What you should do:
Using the entries below, transcribe exactly the line containing "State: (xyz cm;" and each line that follows it to the end.

Excerpted records:
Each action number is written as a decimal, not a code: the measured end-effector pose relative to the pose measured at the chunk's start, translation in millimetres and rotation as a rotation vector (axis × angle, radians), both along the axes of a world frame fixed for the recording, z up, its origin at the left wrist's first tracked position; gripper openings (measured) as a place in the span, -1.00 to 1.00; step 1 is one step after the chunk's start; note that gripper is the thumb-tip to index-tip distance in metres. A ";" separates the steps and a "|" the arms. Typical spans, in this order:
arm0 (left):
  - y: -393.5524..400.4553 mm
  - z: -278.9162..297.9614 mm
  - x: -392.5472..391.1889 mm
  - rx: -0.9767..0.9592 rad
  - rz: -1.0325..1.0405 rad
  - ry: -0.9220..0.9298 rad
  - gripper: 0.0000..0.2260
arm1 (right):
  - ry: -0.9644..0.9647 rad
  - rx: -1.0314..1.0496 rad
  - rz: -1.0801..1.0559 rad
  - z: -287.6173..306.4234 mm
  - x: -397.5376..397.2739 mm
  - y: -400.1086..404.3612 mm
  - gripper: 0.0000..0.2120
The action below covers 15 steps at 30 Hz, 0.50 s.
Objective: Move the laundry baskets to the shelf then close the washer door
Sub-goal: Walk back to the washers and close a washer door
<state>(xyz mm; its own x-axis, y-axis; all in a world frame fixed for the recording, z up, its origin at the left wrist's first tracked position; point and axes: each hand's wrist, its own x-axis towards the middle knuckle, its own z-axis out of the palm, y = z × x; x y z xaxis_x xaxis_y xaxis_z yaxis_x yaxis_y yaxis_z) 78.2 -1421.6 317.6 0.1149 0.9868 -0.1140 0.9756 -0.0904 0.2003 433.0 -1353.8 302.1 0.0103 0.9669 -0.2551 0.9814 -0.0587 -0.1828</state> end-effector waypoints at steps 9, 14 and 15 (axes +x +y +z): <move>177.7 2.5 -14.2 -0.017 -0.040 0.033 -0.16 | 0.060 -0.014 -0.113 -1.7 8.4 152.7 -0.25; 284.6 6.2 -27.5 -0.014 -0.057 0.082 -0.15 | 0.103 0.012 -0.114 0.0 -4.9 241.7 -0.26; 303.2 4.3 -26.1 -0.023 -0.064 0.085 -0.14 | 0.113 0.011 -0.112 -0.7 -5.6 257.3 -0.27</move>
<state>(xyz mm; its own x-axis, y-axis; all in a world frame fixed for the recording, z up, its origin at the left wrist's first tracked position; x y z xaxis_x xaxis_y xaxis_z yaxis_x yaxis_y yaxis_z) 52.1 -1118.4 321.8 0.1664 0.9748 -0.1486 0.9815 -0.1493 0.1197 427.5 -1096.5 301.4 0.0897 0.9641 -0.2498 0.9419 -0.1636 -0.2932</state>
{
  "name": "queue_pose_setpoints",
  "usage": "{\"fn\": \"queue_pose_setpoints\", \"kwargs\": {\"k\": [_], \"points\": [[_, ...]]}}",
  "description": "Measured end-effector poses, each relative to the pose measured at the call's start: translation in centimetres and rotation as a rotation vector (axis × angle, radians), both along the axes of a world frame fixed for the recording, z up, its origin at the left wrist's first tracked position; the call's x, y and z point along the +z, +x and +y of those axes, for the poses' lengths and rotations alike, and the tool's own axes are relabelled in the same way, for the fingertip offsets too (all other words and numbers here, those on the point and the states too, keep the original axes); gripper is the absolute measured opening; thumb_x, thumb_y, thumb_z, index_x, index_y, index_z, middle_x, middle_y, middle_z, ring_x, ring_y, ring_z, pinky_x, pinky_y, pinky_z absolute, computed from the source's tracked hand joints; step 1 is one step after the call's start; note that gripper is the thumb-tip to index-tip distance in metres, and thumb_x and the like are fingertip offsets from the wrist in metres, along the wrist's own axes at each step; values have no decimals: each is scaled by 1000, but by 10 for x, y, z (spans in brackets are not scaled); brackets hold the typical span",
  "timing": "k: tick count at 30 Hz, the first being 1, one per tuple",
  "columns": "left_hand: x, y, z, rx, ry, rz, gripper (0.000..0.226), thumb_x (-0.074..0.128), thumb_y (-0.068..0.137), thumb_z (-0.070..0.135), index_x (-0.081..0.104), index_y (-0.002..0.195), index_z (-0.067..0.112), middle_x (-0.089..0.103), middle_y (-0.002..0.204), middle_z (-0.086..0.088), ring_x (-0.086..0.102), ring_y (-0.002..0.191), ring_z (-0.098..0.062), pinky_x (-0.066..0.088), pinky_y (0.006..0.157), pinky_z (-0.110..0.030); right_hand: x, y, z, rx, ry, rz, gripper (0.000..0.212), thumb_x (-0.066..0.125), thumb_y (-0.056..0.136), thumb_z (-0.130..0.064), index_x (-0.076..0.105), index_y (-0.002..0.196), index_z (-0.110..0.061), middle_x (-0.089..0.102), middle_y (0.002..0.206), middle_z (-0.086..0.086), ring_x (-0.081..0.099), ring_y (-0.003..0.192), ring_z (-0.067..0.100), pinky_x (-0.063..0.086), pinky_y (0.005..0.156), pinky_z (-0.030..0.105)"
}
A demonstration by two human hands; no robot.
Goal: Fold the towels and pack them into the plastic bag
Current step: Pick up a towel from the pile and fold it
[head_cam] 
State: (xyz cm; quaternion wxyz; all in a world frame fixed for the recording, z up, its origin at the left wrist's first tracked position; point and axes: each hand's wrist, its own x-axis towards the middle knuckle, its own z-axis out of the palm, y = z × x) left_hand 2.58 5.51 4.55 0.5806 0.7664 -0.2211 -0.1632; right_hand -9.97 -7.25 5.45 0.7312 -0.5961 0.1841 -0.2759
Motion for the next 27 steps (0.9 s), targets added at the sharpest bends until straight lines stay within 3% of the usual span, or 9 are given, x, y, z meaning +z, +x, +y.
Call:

Written reply:
State: (xyz cm; quaternion wxyz; all in a world frame fixed for the recording, z up, its origin at the left wrist's first tracked position; point and axes: each hand's wrist, its own x-axis towards the middle knuckle, its own z-axis out of the palm, y = z × x) left_hand 2.58 5.51 4.55 0.5806 0.7664 -0.2211 -0.1632; right_hand -9.97 -7.25 5.45 0.7312 -0.5961 0.1841 -0.2759
Motion for the next 27 steps (0.9 s), targets added at the sharpest bends until straight lines stay within 3% of the usual span, or 9 are given, x, y, z meaning +z, +x, +y.
Call:

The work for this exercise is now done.